• Data section:
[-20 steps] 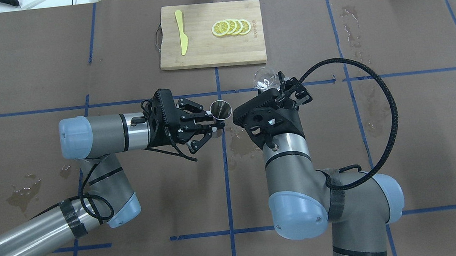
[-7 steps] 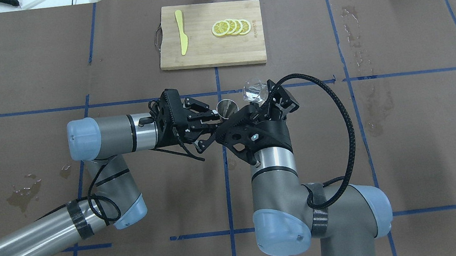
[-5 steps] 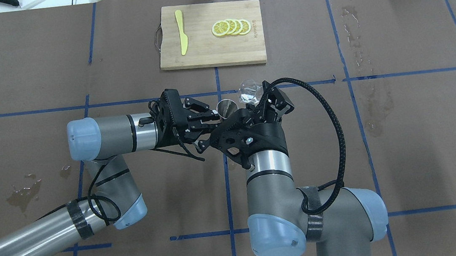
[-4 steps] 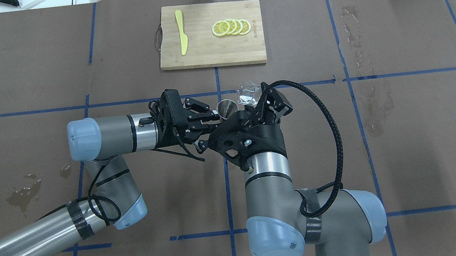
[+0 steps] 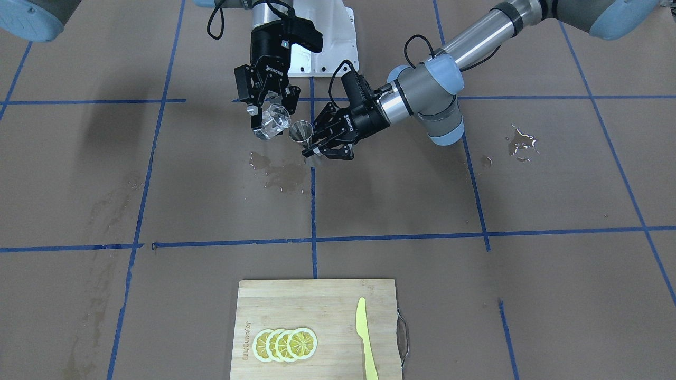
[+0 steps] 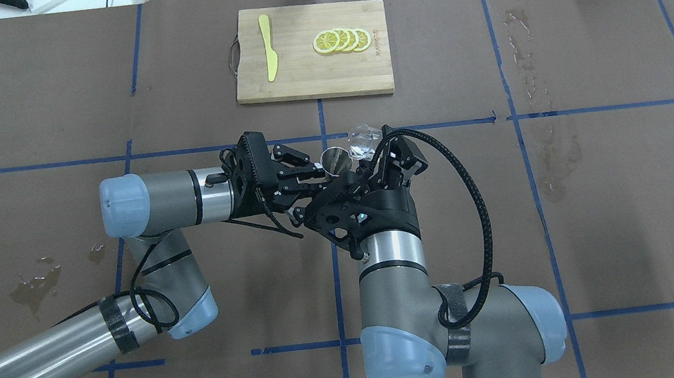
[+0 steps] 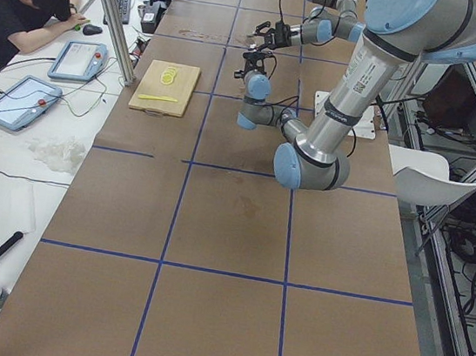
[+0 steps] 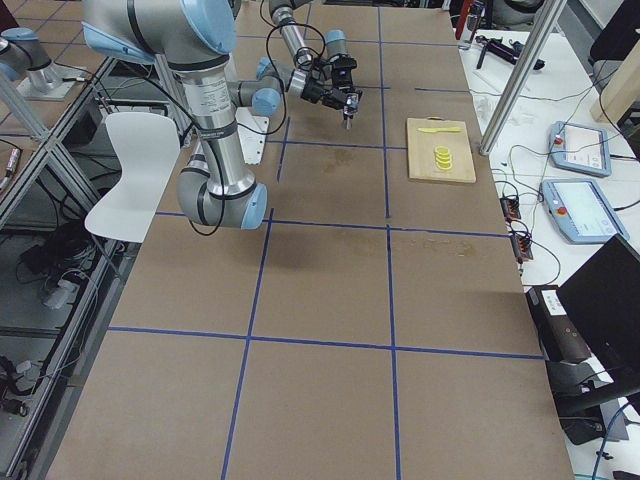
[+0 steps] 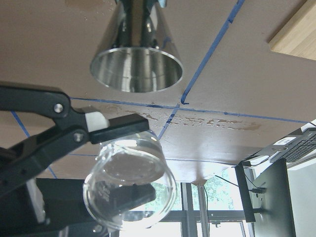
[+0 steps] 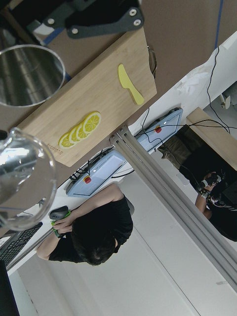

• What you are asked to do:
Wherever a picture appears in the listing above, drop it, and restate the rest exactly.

• Exercise answer:
[-20 steps] 
[-7 steps] 
[-5 steps] 
[-4 steps] 
[+0 steps] 
[+0 steps] 
[+0 steps] 
[+0 steps] 
[+0 steps] 
[+0 steps] 

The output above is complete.